## EXERCISE PROMPT
Transcribe every record exactly, omitting none.

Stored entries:
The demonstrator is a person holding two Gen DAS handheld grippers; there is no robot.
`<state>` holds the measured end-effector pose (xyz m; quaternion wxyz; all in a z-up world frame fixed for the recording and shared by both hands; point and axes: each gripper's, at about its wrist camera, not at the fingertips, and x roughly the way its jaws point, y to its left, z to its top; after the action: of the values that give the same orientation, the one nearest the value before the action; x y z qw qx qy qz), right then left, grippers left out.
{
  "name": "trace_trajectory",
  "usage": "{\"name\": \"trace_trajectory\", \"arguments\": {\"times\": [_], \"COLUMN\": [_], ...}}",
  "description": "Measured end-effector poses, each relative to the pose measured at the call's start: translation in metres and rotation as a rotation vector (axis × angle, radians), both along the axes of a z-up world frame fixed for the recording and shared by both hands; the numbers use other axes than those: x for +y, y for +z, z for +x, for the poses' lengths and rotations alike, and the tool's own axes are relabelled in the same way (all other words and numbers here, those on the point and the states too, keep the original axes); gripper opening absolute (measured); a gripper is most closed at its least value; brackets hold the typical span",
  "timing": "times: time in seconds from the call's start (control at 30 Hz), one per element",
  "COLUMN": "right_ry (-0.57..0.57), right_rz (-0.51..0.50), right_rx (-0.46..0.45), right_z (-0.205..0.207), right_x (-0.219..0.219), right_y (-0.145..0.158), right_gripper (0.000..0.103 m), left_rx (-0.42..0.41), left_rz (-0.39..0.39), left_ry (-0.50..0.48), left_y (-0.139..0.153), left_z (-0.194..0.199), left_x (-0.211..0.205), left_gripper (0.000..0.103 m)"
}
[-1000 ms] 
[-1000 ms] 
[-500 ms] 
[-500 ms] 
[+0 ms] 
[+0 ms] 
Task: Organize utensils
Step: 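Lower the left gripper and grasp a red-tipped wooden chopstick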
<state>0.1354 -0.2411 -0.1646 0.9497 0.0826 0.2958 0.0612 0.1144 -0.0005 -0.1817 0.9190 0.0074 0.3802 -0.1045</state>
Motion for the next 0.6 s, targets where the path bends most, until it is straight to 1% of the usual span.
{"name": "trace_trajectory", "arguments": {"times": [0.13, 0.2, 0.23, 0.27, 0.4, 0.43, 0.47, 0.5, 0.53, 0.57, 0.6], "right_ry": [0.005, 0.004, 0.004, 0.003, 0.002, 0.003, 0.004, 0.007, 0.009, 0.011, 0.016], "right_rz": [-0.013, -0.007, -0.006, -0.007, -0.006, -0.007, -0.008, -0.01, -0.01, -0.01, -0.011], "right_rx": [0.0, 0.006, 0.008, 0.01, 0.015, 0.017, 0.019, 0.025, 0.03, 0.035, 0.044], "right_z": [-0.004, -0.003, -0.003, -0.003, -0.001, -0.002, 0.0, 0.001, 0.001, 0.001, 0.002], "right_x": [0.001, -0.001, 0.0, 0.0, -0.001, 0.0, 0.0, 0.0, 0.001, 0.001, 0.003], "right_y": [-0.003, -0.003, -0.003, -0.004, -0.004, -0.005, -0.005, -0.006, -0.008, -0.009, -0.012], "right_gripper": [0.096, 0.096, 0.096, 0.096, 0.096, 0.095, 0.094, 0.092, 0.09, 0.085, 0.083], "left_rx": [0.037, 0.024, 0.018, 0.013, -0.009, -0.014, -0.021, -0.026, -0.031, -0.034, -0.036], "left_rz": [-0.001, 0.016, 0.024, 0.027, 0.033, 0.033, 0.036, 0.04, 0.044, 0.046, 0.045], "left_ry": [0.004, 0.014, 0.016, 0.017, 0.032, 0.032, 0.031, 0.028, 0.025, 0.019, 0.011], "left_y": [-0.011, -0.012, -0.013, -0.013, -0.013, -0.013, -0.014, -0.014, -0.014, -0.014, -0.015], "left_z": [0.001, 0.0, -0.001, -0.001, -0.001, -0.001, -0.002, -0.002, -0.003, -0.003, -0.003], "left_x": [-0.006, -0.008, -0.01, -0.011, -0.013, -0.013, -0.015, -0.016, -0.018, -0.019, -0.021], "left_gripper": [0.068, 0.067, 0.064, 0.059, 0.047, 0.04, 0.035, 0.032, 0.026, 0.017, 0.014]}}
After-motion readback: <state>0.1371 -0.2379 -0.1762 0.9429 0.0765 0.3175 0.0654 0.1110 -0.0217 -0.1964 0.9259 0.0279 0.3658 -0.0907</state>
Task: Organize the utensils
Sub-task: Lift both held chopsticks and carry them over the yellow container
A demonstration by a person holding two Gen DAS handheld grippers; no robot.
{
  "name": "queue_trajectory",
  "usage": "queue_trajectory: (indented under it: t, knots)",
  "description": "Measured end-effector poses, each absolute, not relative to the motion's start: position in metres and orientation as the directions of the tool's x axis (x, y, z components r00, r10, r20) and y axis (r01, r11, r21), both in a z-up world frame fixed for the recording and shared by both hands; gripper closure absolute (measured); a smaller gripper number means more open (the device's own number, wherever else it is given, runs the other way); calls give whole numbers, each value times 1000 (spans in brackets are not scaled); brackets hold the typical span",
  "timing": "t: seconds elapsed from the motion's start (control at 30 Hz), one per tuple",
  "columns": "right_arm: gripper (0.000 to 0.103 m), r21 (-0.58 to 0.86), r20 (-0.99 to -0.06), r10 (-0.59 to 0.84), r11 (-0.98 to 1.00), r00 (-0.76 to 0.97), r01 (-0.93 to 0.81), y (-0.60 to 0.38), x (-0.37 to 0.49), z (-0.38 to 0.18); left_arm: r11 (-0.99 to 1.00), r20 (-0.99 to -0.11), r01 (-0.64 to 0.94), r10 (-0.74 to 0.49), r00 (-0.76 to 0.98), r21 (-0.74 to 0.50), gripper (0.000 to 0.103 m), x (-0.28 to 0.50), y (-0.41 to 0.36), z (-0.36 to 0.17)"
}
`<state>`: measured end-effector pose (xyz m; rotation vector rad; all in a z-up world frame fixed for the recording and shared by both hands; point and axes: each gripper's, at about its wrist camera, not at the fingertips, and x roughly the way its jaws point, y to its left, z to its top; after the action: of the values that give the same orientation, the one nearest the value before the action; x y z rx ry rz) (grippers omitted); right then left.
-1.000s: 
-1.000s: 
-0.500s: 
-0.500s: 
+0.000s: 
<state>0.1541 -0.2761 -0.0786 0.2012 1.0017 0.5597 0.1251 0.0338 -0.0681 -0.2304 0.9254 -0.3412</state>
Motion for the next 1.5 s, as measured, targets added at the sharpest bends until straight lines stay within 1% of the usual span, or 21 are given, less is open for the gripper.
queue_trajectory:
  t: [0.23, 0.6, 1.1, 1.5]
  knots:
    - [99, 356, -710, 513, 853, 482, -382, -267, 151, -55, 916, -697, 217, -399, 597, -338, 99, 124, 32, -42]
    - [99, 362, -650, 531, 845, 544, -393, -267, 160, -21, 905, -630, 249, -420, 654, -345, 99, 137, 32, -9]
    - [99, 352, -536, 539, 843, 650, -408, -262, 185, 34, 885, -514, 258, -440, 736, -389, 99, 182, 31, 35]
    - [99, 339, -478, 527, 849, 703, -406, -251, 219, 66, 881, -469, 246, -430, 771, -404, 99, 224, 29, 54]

## ANSWER BOX
The demonstrator is a person holding two Gen DAS handheld grippers; there is no robot.
`<state>` holds the measured end-effector pose (xyz m; quaternion wxyz; all in a z-up world frame fixed for the recording and shared by both hands; point and axes: each gripper's, at about its wrist camera, not at the fingertips, and x roughly the way its jaws point, y to its left, z to its top; after the action: of the values that give the same orientation, the one nearest the value before the action; x y z qw qx qy qz), right then left, grippers left out.
{
  "name": "trace_trajectory",
  "usage": "{\"name\": \"trace_trajectory\", \"arguments\": {\"times\": [_], \"COLUMN\": [_], ...}}",
  "description": "Measured end-effector poses, each relative to the pose measured at the call's start: translation in metres and rotation as a rotation vector (axis × angle, radians), both along the axes of a z-up world frame fixed for the recording and shared by both hands; the numbers use other axes than those: x for +y, y for +z, z for +x, for the poses' lengths and rotations alike, and the tool's own axes are relabelled in the same way (all other words and numbers here, those on the point and the states too, keep the original axes); gripper opening absolute (measured); a gripper is most closed at its least value; brackets hold the typical span",
  "timing": "times: time in seconds from the call's start (control at 30 Hz), one per element",
  "COLUMN": "right_ry (-0.57..0.57), right_rz (-0.51..0.50), right_rx (-0.46..0.45), right_z (-0.205..0.207), right_x (-0.219..0.219), right_y (-0.145..0.158), right_gripper (0.000..0.103 m), left_rx (-0.42..0.41), left_rz (-0.39..0.39), left_ry (-0.50..0.48), left_y (-0.139..0.153), left_z (-0.194..0.199), left_x (-0.211..0.205), left_gripper (0.000..0.103 m)"
}
[-1000 ms] 
[-1000 ms] 
[-500 ms] 
[-500 ms] 
[+0 ms] 
[+0 ms] 
Task: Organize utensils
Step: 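Lower the left gripper and grasp a red-tipped wooden chopstick
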<state>0.1354 -0.2411 -0.1646 0.9497 0.0826 0.2958 0.0612 0.1144 -0.0005 -0.1817 0.9190 0.0074 0.3802 -0.1045</state>
Motion for the next 0.6 s, targets where the path bends most, until it is straight to 1% of the usual span.
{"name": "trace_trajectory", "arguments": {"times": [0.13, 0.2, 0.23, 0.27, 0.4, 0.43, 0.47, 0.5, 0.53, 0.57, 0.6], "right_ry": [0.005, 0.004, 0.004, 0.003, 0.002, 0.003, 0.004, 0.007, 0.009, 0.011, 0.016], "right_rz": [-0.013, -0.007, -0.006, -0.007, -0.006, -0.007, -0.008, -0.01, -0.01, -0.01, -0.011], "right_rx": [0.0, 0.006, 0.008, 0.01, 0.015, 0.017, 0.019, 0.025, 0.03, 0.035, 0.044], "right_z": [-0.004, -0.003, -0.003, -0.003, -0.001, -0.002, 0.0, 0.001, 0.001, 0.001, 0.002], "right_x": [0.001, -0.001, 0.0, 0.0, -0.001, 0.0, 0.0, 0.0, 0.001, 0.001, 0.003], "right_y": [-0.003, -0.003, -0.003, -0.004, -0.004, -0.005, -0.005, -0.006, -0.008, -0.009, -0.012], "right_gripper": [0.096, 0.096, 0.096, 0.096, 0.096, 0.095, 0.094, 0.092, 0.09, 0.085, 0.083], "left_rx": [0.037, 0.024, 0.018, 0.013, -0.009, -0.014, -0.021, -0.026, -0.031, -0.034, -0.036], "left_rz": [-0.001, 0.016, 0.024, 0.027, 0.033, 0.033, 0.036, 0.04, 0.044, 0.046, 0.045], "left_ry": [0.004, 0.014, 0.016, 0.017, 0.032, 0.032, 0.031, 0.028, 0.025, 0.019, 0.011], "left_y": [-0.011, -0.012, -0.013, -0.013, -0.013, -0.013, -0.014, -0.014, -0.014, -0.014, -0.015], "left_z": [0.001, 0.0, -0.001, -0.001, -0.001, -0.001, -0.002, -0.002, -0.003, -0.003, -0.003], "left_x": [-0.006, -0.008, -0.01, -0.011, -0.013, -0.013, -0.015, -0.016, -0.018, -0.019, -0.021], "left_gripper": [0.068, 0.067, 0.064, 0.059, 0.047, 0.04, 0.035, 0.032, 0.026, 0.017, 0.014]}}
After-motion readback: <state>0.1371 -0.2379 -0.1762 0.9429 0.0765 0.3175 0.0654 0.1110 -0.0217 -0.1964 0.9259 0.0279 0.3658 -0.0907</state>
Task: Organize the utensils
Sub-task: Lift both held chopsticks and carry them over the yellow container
A demonstration by a person holding two Gen DAS handheld grippers; no robot.
{
  "name": "queue_trajectory",
  "usage": "queue_trajectory: (indented under it: t, knots)",
  "description": "Measured end-effector poses, each absolute, not relative to the motion's start: position in metres and orientation as the directions of the tool's x axis (x, y, z components r00, r10, r20) and y axis (r01, r11, r21), both in a z-up world frame fixed for the recording and shared by both hands; gripper closure absolute (measured); a smaller gripper number means more open (the device's own number, wherever else it is given, runs the other way); calls give whole numbers, each value times 1000 (spans in brackets are not scaled); brackets hold the typical span",
  "timing": "t: seconds elapsed from the motion's start (control at 30 Hz), one per tuple",
  "columns": "right_arm: gripper (0.000 to 0.103 m), r21 (-0.58 to 0.86), r20 (-0.99 to -0.06), r10 (-0.59 to 0.84), r11 (-0.98 to 1.00), r00 (-0.76 to 0.97), r01 (-0.93 to 0.81), y (-0.60 to 0.38), x (-0.37 to 0.49), z (-0.38 to 0.18); left_arm: r11 (-0.99 to 1.00), r20 (-0.99 to -0.11), r01 (-0.64 to 0.94), r10 (-0.74 to 0.49), r00 (-0.76 to 0.98), r21 (-0.74 to 0.50), gripper (0.000 to 0.103 m), x (-0.28 to 0.50), y (-0.41 to 0.36), z (-0.36 to 0.17)"
}
`<state>`: measured end-effector pose (xyz m; rotation vector rad; all in a z-up world frame fixed for the recording and shared by both hands; point and axes: each gripper's, at about its wrist camera, not at the fingertips, and x roughly the way its jaws point, y to its left, z to its top; after the action: of the values that give the same orientation, the one nearest the value before the action; x y z rx ry rz) (grippers omitted); right then left.
-1.000s: 
-1.000s: 
-0.500s: 
-0.500s: 
+0.000s: 
<state>0.1541 -0.2761 -0.0786 0.2012 1.0017 0.5597 0.1251 0.0338 -0.0681 -0.2304 0.9254 -0.3412</state>
Motion for the next 1.5 s, as measured, targets added at the sharpest bends until straight lines stay within 1% of the usual span, or 21 are given, less is open for the gripper.
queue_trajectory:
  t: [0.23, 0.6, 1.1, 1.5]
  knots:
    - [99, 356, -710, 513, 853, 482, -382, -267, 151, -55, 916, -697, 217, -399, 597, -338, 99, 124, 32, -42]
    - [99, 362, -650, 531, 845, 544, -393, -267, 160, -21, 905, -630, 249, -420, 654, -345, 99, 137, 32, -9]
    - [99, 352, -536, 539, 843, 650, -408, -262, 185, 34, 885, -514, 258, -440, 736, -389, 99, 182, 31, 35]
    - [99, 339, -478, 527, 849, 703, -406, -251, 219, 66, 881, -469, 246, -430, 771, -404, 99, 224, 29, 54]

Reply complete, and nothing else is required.